- [GOAL OF THE EXERCISE]:
Produce an exact copy of all the data below, dropping every image.

··· DATA SHOWN ···

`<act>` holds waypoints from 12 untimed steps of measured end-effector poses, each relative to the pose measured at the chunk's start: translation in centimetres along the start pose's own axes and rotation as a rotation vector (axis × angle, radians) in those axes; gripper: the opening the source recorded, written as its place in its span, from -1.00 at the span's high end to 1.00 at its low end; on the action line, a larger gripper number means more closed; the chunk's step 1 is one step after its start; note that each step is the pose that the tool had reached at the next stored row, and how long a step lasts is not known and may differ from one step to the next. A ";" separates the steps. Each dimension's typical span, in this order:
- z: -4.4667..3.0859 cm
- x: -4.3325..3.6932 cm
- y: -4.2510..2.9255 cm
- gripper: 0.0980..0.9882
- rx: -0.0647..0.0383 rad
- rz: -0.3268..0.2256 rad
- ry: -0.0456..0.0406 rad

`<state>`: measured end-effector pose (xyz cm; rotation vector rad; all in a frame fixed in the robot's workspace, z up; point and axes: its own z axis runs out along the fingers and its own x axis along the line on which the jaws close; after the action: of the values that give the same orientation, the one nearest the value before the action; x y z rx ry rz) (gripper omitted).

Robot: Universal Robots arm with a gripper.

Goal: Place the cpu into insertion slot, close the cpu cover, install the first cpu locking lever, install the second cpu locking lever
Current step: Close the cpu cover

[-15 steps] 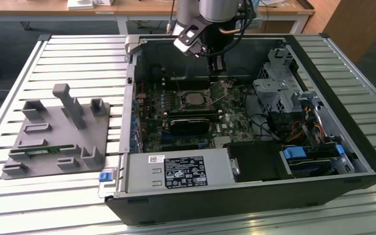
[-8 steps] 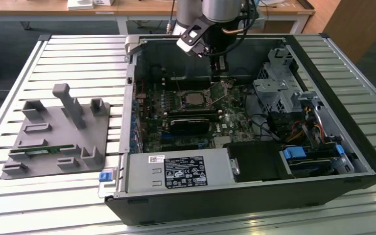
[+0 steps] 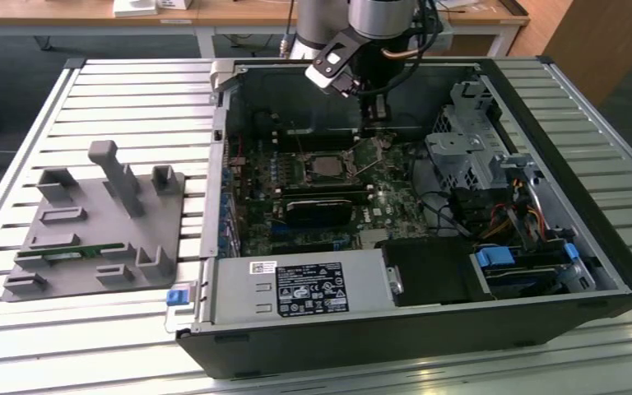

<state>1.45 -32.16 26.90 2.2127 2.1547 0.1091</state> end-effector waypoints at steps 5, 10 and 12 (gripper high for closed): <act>0.04 0.00 0.29 0.98 0.008 0.000 -0.0004; 0.18 0.04 1.40 0.98 0.016 0.000 -0.0006; 0.30 0.04 1.61 0.98 0.016 0.000 -0.0005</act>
<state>3.08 -32.16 26.73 2.2213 2.1628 0.0915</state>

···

- [RESULT]:
`<act>` holds waypoints from 12 untimed steps of measured end-effector poses, each relative to the pose measured at the chunk's start: translation in centimetres along the start pose's own axes and rotation as a rotation vector (axis × angle, radians) in those axes; gripper: the opening the source recorded, written as its place in its span, from -1.00 at the span's high end to 1.00 at its low end; on the action line, a larger gripper number means more closed; the chunk's step 1 is one step after its start; note that each step is the pose that the tool had reached at the next stored row, and how long a step lasts is not known and may differ from one step to the next. A ";" separates the steps. Each dimension's typical span, in this order:
- z: -4.4667..3.0859 cm
- x: -4.3325..3.6932 cm
- y: -4.2510..2.9255 cm
- gripper: 0.0980..0.9882
- rx: -0.0647..0.0383 rad
- rz: -0.3268..0.2256 rad
- ry: -0.0456..0.0406 rad

`<state>`: measured end-effector pose (xyz cm; rotation vector rad; all in a frame fixed in the robot's workspace, z up; point and axes: its own z axis runs out along the fingers and its own x axis along the line on which the jaws close; after the action: of the values that give the same orientation, the one nearest the value before the action; x y z rx ry rz) (gripper omitted).

Robot: Universal Robots arm with a gripper.

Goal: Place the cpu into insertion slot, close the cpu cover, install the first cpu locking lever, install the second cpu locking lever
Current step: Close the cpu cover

[-15 steps] 
[-8 steps] 
[+0 steps] 

<state>1.45 -32.16 26.90 2.2127 2.1547 0.1091</state> end-effector waypoints at steps 5, 10 and 12 (gripper high for closed): <act>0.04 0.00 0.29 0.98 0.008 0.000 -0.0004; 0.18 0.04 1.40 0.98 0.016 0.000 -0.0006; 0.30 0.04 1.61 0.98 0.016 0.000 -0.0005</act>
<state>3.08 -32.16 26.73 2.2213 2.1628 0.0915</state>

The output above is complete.